§ EXERCISE GOAL: Count the lines below holding "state" and answer with that number only.

§ STORED DATA:
※
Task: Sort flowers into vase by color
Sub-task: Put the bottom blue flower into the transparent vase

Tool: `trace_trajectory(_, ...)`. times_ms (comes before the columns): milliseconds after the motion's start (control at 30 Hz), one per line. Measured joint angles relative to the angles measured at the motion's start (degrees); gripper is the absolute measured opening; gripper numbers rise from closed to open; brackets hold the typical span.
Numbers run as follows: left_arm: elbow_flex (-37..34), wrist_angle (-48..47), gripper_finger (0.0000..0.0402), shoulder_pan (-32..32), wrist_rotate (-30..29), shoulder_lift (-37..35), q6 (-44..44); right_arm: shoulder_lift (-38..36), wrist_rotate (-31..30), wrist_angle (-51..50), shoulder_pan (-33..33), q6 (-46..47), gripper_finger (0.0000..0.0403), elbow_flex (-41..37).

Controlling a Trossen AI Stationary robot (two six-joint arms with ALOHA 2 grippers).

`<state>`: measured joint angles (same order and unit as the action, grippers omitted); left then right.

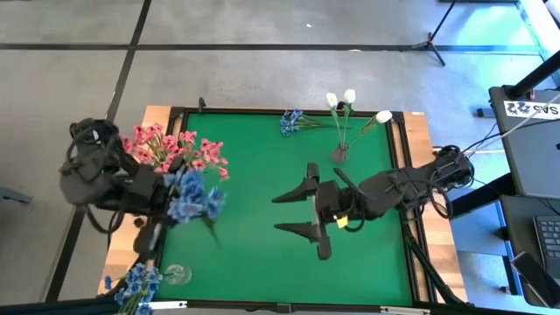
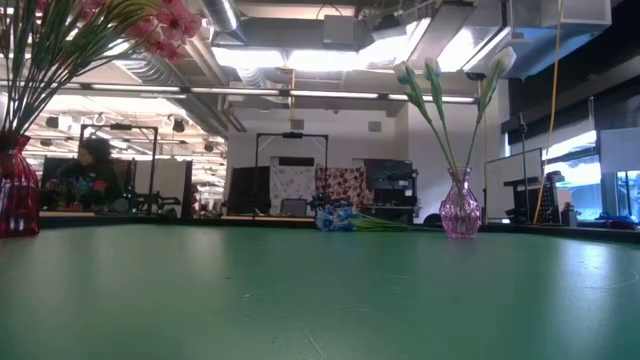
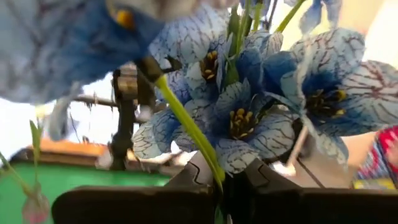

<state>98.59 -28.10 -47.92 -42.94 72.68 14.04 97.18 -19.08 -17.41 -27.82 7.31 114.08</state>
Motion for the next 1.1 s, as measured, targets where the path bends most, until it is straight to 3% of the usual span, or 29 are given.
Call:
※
§ SOLUTION BELOW: 2